### [INPUT FOR THIS TASK]
· · · · · · ·
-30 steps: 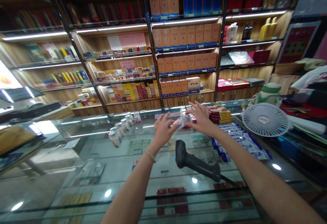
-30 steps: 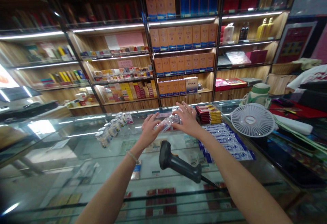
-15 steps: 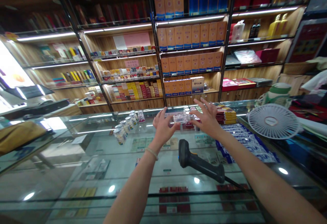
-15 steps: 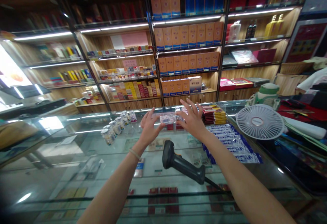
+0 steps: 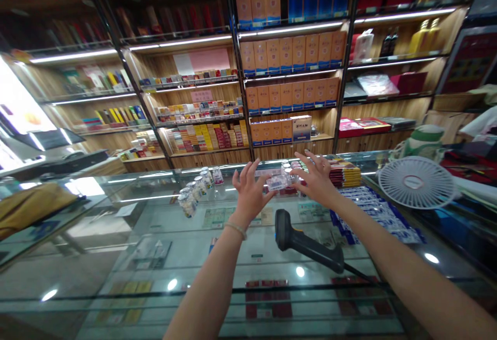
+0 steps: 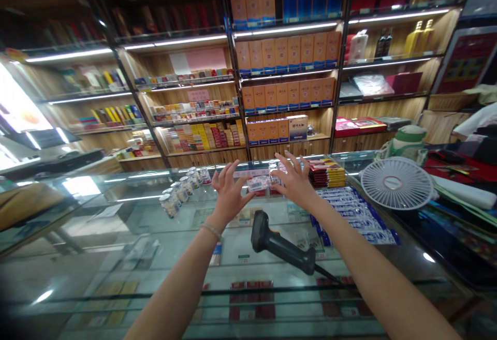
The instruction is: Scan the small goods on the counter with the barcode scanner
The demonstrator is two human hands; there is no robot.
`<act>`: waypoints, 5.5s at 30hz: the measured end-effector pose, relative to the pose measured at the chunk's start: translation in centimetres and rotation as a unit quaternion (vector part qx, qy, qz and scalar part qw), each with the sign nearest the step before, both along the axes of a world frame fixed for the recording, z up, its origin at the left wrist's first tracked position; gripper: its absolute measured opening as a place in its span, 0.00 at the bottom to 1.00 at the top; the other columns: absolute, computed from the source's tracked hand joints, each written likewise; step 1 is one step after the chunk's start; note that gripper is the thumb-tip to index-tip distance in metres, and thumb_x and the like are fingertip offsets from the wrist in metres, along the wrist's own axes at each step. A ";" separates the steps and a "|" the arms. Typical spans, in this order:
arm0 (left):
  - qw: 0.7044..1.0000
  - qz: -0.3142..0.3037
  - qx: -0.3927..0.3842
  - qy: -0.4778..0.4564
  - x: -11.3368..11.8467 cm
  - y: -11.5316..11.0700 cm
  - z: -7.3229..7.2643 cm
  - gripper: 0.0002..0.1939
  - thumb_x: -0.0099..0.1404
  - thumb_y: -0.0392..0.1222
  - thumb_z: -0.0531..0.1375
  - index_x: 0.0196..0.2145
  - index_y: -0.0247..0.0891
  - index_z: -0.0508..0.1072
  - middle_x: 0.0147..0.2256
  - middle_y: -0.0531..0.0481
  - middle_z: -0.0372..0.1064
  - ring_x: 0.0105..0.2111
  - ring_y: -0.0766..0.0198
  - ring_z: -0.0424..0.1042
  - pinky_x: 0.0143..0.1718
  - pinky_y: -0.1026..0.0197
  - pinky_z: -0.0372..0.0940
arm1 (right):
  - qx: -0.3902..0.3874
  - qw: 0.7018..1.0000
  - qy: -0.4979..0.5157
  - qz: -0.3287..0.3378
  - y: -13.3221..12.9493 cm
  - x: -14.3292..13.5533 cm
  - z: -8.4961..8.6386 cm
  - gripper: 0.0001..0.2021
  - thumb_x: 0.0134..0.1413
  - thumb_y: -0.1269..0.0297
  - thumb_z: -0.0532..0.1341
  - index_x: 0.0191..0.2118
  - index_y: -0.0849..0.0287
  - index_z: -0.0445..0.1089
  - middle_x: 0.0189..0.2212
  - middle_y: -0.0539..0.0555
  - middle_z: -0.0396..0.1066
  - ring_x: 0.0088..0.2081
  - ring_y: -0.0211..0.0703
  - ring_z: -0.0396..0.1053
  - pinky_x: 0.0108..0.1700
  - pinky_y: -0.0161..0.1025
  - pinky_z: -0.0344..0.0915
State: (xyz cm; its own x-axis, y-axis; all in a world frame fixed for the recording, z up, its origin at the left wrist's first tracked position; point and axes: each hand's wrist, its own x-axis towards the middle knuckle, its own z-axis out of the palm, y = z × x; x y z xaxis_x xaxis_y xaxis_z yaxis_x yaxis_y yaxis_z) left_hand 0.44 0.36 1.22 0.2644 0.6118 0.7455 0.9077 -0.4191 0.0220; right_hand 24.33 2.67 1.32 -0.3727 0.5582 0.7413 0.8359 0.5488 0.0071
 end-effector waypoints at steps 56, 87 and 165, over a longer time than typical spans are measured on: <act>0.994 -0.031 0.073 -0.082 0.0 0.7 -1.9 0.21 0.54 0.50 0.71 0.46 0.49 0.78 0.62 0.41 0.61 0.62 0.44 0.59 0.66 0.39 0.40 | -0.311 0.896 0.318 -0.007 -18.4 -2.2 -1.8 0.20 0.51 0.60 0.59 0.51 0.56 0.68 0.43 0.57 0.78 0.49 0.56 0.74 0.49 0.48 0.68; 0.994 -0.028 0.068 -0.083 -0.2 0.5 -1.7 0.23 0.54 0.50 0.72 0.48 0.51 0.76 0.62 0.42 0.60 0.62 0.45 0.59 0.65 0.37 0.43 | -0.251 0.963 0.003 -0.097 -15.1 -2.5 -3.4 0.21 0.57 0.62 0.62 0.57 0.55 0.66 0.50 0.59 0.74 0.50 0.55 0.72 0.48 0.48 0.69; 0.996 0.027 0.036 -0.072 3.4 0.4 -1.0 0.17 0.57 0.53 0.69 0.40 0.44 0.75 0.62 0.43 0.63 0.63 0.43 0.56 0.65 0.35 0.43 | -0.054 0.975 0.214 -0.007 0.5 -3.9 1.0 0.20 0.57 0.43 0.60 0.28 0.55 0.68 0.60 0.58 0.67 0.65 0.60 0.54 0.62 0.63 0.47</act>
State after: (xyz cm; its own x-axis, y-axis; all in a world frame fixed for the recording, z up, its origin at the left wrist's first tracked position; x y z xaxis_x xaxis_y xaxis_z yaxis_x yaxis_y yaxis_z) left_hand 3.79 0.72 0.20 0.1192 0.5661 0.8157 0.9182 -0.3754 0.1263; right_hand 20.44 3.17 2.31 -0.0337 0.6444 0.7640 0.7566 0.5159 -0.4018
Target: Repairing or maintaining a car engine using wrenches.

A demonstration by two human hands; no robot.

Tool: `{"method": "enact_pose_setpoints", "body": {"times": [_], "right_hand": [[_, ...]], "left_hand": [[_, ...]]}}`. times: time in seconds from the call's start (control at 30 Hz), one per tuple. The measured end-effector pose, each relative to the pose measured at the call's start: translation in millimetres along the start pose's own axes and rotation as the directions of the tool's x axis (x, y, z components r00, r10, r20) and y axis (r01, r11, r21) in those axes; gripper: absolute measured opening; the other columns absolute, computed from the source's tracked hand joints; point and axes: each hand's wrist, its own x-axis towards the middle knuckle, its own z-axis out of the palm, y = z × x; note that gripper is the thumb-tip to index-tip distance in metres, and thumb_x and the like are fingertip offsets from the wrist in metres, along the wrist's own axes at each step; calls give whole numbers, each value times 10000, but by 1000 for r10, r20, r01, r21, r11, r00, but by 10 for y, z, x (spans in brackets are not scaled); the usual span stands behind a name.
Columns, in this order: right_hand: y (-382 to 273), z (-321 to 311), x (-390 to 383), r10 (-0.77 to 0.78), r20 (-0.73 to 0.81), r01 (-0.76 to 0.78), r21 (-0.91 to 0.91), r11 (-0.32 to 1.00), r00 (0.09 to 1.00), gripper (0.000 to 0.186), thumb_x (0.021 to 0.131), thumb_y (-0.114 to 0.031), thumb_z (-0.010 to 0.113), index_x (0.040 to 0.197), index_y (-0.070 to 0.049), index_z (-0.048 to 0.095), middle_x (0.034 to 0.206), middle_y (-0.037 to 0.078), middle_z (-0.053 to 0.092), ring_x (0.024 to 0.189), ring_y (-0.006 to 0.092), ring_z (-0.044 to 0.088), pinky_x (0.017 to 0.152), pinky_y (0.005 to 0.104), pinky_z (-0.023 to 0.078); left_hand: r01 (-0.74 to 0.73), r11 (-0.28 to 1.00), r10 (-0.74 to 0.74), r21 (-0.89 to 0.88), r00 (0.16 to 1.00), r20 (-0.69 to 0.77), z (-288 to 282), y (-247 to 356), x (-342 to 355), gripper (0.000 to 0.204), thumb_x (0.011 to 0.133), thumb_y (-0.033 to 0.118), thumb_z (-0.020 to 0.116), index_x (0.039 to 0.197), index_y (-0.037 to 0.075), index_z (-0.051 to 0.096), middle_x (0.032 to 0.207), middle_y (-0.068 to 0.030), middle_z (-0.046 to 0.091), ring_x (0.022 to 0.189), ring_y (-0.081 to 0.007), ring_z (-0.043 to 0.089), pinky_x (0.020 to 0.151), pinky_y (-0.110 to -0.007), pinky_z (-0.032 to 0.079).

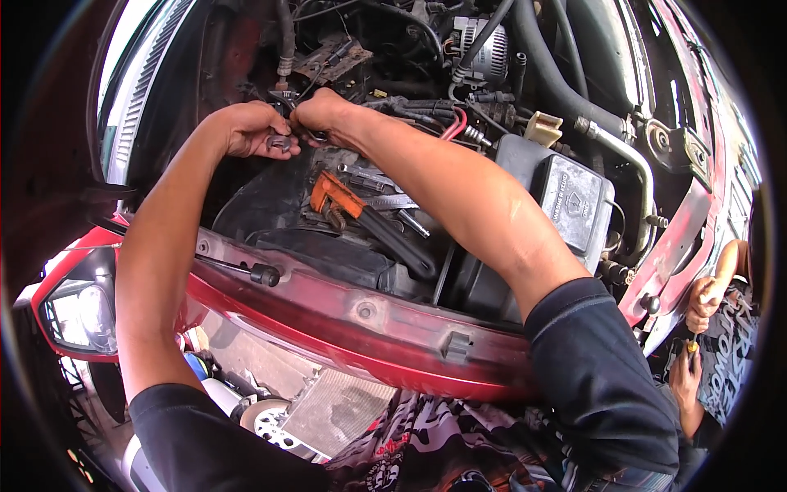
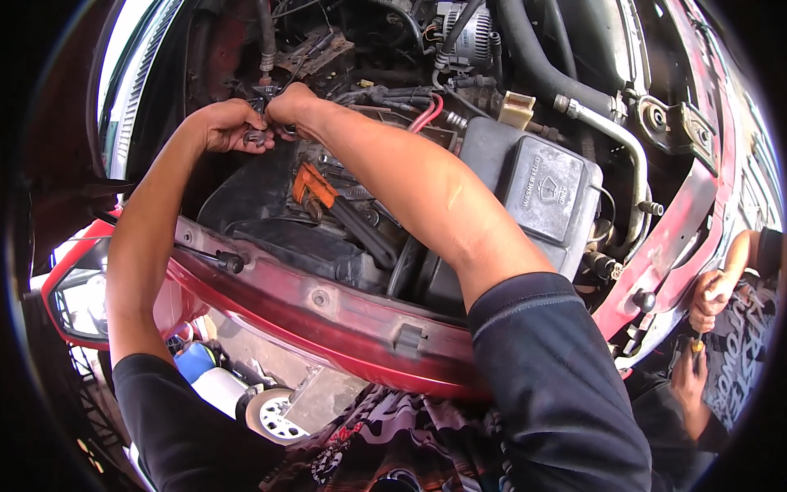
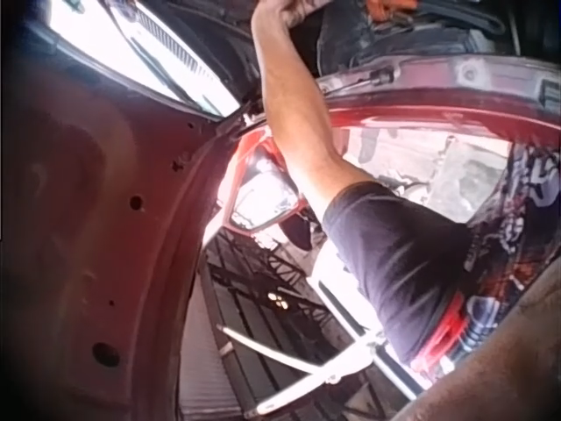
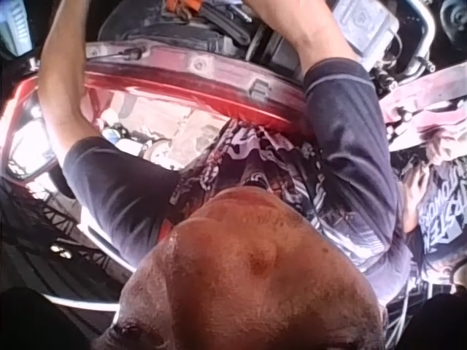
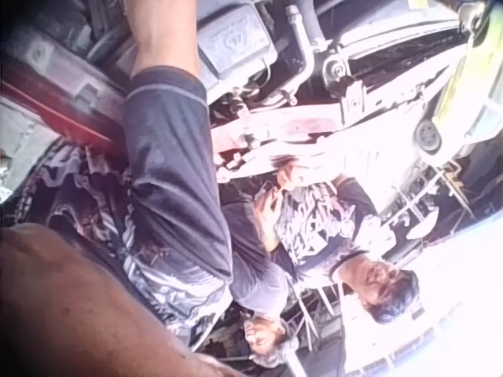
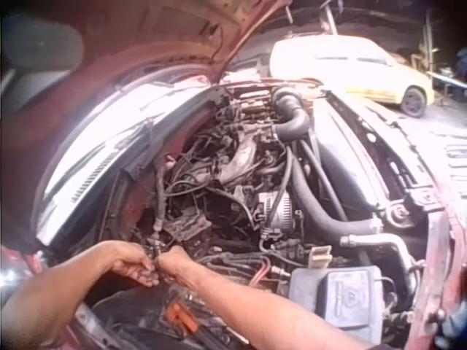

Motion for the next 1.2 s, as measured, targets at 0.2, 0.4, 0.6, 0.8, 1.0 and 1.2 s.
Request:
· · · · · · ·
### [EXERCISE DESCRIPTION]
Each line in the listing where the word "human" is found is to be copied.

### [EXERCISE RESPONSE]
The demonstrator is two human hands; there is no robot.
A demonstration by two human hands; no robot.

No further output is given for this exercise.